New regulation and bureaucracy are limiting consumer choice and adding
to costs. A new mandate for prescription-drug coverage was added, and
high-deductible policies were restricted. Some Massachusetts residents
who were happy with their old insurance policies have had to change
their coverage in order to comply with the mandates.
Although much of the burden falls on individual policy-holders, the costs to the taxpayers have also skyrocketed. Despite one tax increase already,
the program faces huge deficits in the future.
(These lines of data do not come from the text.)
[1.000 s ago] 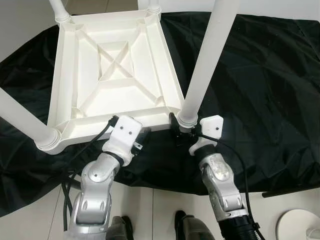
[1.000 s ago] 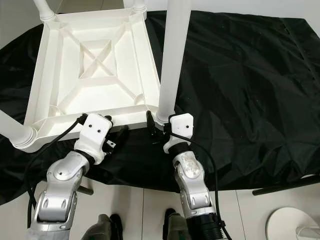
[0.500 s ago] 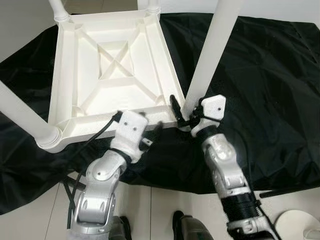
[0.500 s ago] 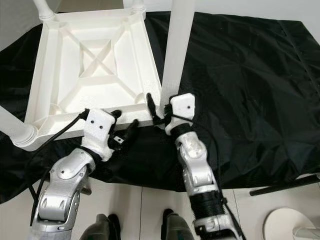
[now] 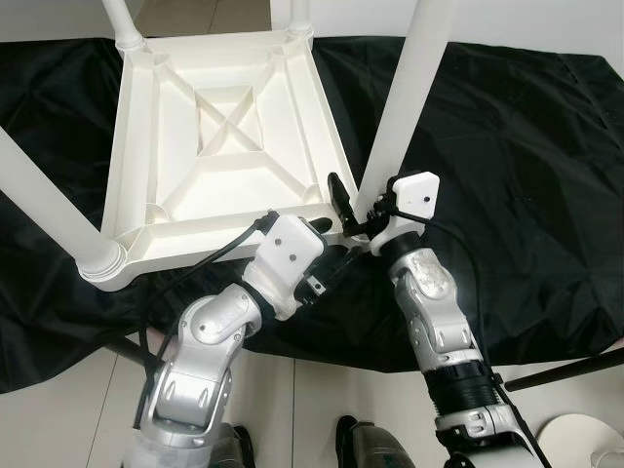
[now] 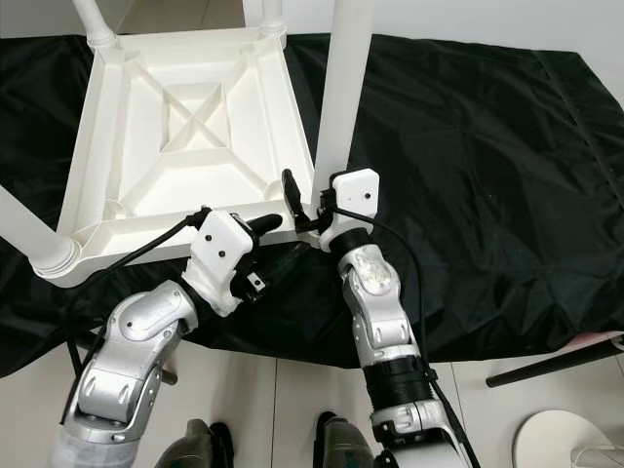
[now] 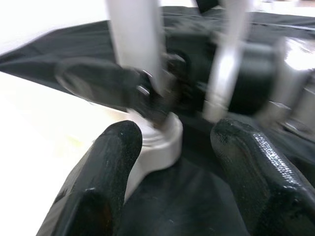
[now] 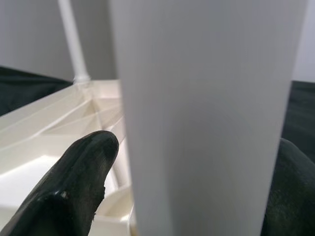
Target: Building children table
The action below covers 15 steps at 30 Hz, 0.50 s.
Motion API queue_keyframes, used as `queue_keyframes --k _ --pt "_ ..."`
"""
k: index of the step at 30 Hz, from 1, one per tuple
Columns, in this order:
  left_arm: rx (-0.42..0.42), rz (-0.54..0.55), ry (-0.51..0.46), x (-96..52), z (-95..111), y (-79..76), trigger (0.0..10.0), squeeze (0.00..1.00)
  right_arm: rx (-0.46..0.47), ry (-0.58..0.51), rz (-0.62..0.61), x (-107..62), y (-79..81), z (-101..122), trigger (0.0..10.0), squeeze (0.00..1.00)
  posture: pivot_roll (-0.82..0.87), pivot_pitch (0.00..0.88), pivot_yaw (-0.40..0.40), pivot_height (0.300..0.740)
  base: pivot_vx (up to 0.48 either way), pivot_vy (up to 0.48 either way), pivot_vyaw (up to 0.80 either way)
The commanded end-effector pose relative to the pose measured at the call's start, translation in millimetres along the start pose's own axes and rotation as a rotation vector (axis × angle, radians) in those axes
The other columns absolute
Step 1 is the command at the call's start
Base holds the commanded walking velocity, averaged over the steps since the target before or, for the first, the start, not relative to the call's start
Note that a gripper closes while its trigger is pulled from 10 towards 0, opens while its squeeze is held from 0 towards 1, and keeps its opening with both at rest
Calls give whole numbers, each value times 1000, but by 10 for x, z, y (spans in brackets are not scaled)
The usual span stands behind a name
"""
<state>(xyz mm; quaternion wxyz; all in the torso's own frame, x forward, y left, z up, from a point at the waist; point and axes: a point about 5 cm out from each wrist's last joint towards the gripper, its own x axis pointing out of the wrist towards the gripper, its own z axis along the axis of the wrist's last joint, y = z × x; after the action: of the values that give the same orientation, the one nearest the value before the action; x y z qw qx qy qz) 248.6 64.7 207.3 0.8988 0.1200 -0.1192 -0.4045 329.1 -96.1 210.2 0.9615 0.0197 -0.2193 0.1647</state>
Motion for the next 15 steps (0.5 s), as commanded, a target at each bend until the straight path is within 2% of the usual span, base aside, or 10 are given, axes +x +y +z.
queue_keyframes --k 1,3,8,12,15 --pt "-2 54 8 3 -24 7 10000 0 27 -8 -39 21 -37 -1 10000 0 -68 139 18 740 0 0 0" --pt "4 53 13 11 -34 0 10000 0 14 -18 -105 47 -75 17 10000 0 -67 137 20 740 0 0 0" --pt "8 52 19 21 -43 -2 10000 0 26 -17 -155 28 -78 18 10000 0 -64 136 19 740 0 0 0" --pt "9 64 31 35 -59 11 10000 0 43 -2 -155 -29 -37 -18 10000 0 -60 136 21 740 0 0 0" --pt "20 77 92 28 -147 17 10000 0 62 52 -47 -68 37 -115 10000 0 -61 139 26 740 0 0 0"
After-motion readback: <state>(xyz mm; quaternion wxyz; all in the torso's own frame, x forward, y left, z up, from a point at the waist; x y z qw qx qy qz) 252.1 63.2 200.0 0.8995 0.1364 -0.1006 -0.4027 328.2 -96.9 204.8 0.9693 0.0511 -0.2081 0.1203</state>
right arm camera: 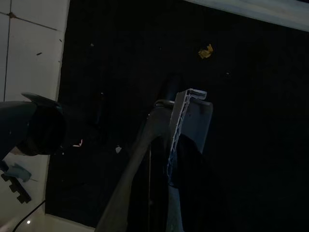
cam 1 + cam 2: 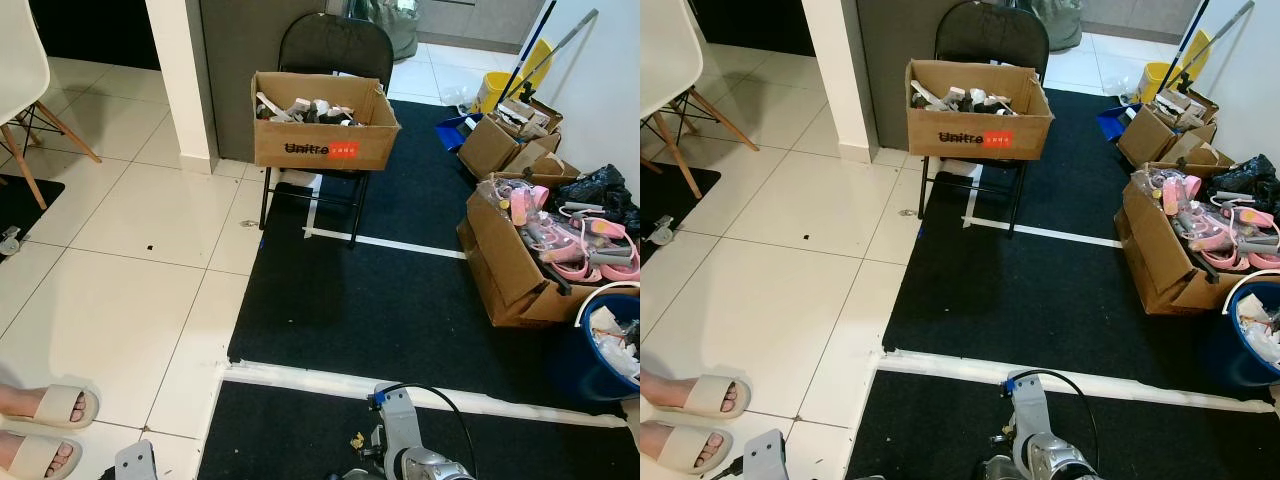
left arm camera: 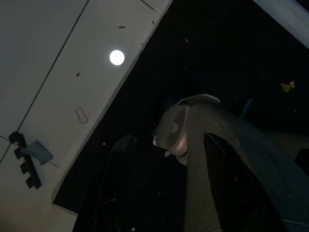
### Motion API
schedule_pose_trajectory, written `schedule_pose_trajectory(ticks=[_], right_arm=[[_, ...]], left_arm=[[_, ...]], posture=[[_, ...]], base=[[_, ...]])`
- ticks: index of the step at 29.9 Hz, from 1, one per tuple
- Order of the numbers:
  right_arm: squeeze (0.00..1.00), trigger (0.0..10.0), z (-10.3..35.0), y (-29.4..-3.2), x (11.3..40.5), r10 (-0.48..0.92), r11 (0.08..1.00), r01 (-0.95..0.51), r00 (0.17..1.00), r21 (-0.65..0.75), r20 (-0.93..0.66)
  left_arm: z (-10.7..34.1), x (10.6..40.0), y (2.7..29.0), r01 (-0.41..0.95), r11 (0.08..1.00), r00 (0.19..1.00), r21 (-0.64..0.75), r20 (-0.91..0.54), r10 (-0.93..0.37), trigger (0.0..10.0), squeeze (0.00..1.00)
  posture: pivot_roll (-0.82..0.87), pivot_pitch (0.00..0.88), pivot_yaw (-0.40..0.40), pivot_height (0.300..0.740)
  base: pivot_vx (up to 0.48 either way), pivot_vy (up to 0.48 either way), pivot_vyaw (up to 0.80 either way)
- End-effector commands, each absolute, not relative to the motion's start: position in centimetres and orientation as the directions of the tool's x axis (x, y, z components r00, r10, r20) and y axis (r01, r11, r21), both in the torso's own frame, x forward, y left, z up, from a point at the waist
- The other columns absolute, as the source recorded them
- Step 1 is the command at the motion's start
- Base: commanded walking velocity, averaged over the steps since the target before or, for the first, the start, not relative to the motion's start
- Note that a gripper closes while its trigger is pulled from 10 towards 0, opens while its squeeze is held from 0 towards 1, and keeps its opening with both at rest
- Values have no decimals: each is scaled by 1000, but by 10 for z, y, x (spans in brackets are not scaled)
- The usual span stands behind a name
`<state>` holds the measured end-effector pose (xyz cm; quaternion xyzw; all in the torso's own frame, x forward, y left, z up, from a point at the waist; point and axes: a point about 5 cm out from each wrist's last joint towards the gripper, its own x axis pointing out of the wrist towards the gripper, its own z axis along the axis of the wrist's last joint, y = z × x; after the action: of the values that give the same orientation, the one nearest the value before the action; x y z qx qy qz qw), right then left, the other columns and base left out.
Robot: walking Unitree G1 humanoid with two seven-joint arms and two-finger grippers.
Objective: Picking trash to rubbish bin
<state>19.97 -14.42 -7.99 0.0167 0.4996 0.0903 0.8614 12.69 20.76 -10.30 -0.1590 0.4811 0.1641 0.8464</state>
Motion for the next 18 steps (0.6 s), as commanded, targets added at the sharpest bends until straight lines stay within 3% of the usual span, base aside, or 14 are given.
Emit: schedule_pose_trajectory(ticks=[1,18], right_arm=[[0,10000,-82,-145,195,170,984,-129,473,123,-865],[0,10000,-82,-145,196,172,984,-125,473,127,-864]], left_arm=[[-106,119,206,-439,892,457,-105,-881,121,10000,0],[-106,121,205,-437,893,459,-106,-880,120,10000,0]], posture=[[116,74,-50,740],[116,78,-48,740]], base=[[0,0,0],[0,0,0]])
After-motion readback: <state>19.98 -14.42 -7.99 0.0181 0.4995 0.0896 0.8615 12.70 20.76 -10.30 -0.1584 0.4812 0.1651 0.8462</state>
As a result, the state
is considering caps on insurance premiums, cuts in reimbursements to
providers, and even the possibility of a “global budget” on health-care
spending — with its attendant rationing.
The reforms have added
a new burden on companies, especially smaller ones, wanting to do
business in the state. The Small Business and Entrepreneurship Council
cites the Massachusetts health-care regulations and the mandate on
companies as its reasons for ranking Massachusetts dead last among the
50 states for business-friendly health-care policies.
A shortage
of providers, combined with higher demand, is increasing waiting times
to see a physician, especially primary-care providers. The wait for
seeing an internist, for example, has nearly doubled since the reforms
were implemented.
The state of Massachusetts provides a real-world experience in the United States that demonstrates the schemes being planned by the national Democrats are not going to deliver the outcomes promised.